Enquanto esperava o primeiro ônibus da sua vida ela conheceu o sujeito mais cético do mundo. Ele era literalmente o mais cético que já existiu, se ceticismo pudesse ser medido. E de certa forma dava um pouco de medo nela porque usava capuz mesmo no sol. Ele virou duas vezes pra ver quem estava do seu lado, mas não disse nada. Na terceira, perguntou se ela sabia que, às vezes, os dedos do pé podem cair espontaneamente. Primeiro um pequeno tecido grosso é formado na base do dedinho do pé. A mãe dele chamava de “mindinho”, mas não quis compartilhar isso pra alguém estranho no ponto de ônibus, era informação demais. Depois, esse tecido começa a encolher, enforcando o dedinho, até que ele cai. A pessoa não pode fazer nada para impedir, só assistir seu dedinho do pé cometer suicídio. Isso pode levar anos. E não existe tratamento. Aliás, não sabem nem o que causa isso. A palavra pra quando não sabem o que causa alguma doença chamava-se idiopatia. O sujeito mais cético do mundo e a menina da cama-envelope ficaram se olhando por alguns segundos, e ele disse que a vida era idiopática. Nunca mais se sentaram ao lado um do outro no ônibus, mas acabaram virando grandes amigos por correspondência.


Um dia ele disse que contaria a ela seu maior medo, como prova de confiança, e que ela não precisava contar nada a ele. Porque ele não acreditava em acordos. Seu maior medo era abrir os olhos a noite e ter um contato alienígena de primeiro grau, ou ver um fantasma. Real mesmo. Por ser tão cético, ele nunca acreditaria no que acabou de acontecer, apesar de seu cérebro refutar essa ordem. Enlouqueceria.

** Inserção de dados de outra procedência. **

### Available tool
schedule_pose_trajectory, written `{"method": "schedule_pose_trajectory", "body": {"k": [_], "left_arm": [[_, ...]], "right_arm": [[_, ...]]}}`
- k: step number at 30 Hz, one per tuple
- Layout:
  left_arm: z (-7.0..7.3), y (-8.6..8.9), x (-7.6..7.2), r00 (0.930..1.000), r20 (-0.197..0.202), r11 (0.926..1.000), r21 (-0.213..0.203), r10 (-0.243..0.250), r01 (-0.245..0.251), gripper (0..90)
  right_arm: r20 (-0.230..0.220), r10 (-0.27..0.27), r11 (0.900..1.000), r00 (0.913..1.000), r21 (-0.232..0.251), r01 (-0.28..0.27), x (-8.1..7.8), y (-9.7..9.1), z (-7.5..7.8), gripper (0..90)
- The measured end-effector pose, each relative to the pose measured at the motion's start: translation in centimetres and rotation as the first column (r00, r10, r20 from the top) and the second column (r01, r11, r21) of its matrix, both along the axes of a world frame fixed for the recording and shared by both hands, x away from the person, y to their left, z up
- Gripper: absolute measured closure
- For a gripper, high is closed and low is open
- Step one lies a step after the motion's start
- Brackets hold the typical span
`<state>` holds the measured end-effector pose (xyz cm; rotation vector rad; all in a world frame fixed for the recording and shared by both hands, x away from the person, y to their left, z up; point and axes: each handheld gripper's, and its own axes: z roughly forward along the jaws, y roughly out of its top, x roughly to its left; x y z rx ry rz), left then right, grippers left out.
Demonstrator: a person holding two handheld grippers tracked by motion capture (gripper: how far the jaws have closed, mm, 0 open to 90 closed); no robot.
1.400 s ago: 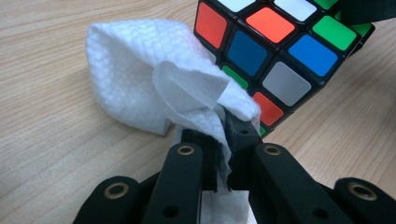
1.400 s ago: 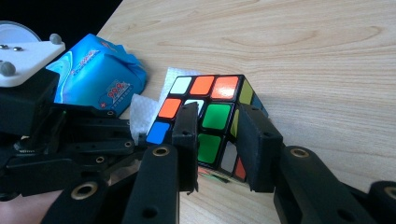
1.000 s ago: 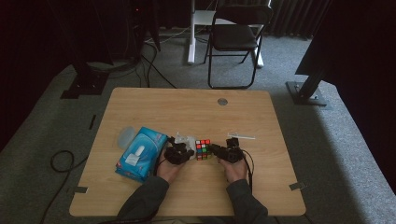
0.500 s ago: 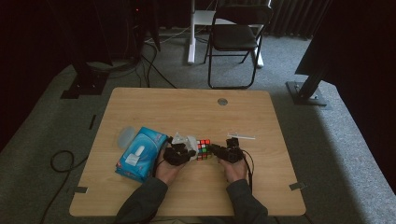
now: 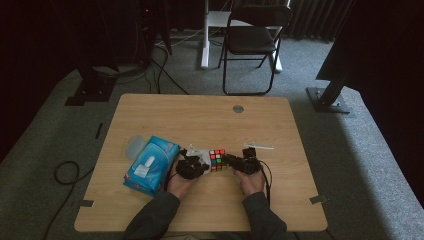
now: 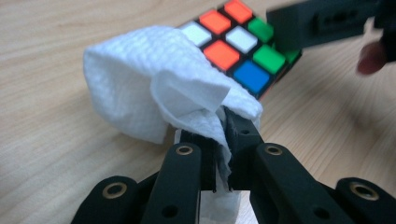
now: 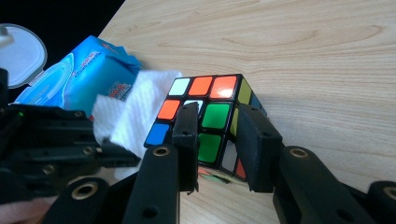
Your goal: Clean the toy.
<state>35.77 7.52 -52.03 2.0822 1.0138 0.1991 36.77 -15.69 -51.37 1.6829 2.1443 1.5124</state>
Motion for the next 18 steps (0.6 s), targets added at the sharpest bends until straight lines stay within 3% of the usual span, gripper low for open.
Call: {"method": "schedule_pose_trajectory", "body": {"k": [5,8,18], "left_arm": [[-0.9,-0.2,0.3,0.9998,-0.018,0.9997,0.023,0.009,-0.009,85.0],[-1.7,-0.6,0.3,0.9995,-0.027,0.9982,0.058,0.014,-0.013,85.1],[-1.6,-0.6,0.3,0.9995,-0.027,0.9977,0.065,0.018,-0.016,84.9]], "right_arm": [[0.001,-0.003,1.0,1.0,-0.002,0.003,0.0,0.0,0.0,70.2],[0.001,-0.001,1.0,1.0,-0.002,0.001,0.0,0.0,0.0,70.1],[0.001,0.0,1.0,1.0,-0.001,0.0,0.0,0.0,0.0,70.1]]}}
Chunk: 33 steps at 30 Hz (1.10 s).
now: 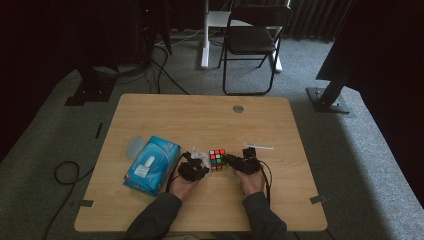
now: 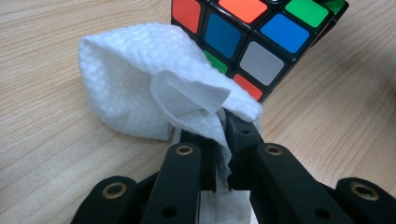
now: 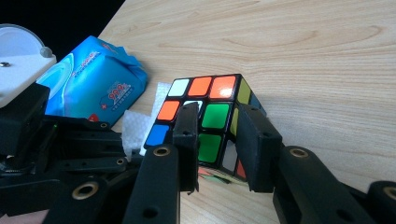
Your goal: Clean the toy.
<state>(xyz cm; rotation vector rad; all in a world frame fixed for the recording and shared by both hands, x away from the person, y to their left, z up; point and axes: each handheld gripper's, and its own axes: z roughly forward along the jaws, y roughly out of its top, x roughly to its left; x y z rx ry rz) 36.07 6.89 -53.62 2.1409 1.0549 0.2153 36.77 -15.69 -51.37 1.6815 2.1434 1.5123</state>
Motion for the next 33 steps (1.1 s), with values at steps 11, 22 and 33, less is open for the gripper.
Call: {"method": "schedule_pose_trajectory", "body": {"k": [11,22,33], "left_arm": [[2.1,1.5,0.0,0.9981,0.05,0.9988,-0.036,0.037,-0.035,84.9],[3.9,3.4,-0.2,0.993,0.087,0.9941,-0.081,0.079,-0.072,84.9],[3.7,4.5,-0.8,0.9923,0.084,0.9918,-0.097,0.091,-0.083,84.8]], "right_arm": [[-0.005,0.006,1.0,1.0,0.003,-0.006,0.1,-0.1,0.0,70.0],[0.004,0.014,0.9997,0.9999,-0.021,-0.013,0.3,0.1,0.2,64.8],[0.05,-0.061,0.9973,0.9968,-0.038,0.063,0.1,-1.7,1.0,59.1]]}}
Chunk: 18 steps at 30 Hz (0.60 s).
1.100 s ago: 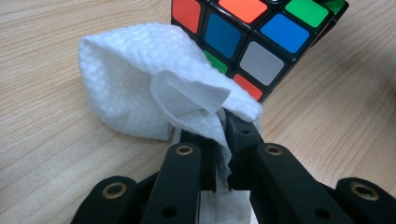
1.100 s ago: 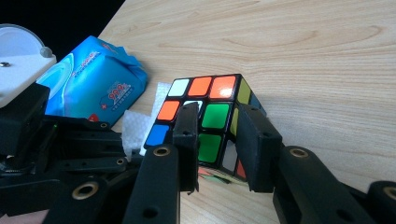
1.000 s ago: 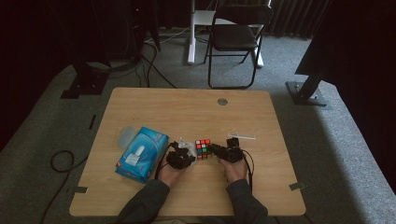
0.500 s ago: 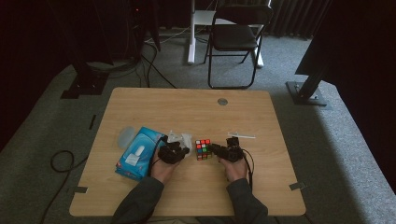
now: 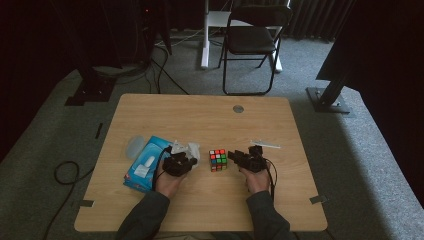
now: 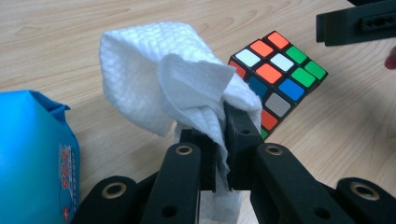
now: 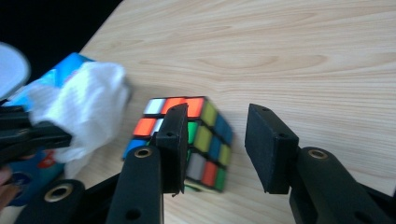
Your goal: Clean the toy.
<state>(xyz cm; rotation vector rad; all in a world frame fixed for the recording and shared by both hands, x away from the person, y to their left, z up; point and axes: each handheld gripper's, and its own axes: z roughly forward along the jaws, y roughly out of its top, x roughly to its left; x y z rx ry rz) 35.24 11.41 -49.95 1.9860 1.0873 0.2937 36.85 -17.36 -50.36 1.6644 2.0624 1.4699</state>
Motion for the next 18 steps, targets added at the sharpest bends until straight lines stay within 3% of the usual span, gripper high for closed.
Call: {"method": "schedule_pose_trajectory", "body": {"k": [8,18], "left_arm": [[0.0,0.2,-0.4,1.0,0.006,1.0,-0.001,-0.006,0.006,84.7],[-0.1,-0.1,-0.8,0.9996,0.007,0.9996,0.006,-0.027,0.027,84.7]], "right_arm": [[-0.005,-0.061,0.9972,0.9981,-0.043,0.06,0.2,-1.6,-0.4,56.0],[-0.017,-0.094,0.9935,0.9955,-0.067,0.092,0.3,-2.3,-0.6,52.5]]}}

Então pra evitar eventuais problemas ele não tinha móveis que projetavam sombras sem querer, e eliminava tudo que fizesse barulho desnecessário.

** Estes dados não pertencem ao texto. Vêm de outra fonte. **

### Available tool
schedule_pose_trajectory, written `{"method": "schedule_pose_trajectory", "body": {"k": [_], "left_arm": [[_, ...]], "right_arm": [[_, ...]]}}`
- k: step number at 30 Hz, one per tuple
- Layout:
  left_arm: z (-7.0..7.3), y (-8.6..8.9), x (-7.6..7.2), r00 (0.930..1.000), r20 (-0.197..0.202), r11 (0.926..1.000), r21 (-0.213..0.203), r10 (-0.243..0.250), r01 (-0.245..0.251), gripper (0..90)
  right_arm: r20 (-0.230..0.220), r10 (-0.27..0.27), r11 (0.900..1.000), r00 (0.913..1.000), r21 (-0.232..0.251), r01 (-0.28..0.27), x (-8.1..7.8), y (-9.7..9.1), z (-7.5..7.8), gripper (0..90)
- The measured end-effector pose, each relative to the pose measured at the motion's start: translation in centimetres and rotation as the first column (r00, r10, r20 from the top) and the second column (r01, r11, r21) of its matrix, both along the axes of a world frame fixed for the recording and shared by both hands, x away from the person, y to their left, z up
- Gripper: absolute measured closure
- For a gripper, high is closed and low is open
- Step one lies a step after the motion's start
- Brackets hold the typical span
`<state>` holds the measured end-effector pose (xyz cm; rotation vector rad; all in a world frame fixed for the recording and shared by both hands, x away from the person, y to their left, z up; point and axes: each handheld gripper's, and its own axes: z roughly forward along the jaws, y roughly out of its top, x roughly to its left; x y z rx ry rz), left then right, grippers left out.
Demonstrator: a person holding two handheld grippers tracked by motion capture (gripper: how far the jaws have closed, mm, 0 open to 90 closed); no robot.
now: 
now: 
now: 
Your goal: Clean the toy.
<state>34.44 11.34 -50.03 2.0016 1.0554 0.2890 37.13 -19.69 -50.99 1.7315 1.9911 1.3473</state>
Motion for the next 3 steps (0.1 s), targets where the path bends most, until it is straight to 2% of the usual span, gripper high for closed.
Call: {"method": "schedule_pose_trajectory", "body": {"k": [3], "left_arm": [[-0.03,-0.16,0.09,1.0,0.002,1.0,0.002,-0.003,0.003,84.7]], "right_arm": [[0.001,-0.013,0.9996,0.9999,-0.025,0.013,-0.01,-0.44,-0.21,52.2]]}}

A menina nunca soube bem o que dizer depois dessas informações vomitadas nas cartas, mas fazia pequenos desenhos engraçadinhos que se saíam melhor que qualquer resposta. Ela deitava no seu envelope e se imaginava estampando o selo para mundos diferentes, baseados no que acabou de ouvir. Mundos povoados por mindinhos (ela chamava assim, mas nunca contou pro sujeito, tinha vergonha) independentes, em busca de aventura. Onde todo objeto era na verdade algum ser se escondendo e ninguém tinha contato nenhum.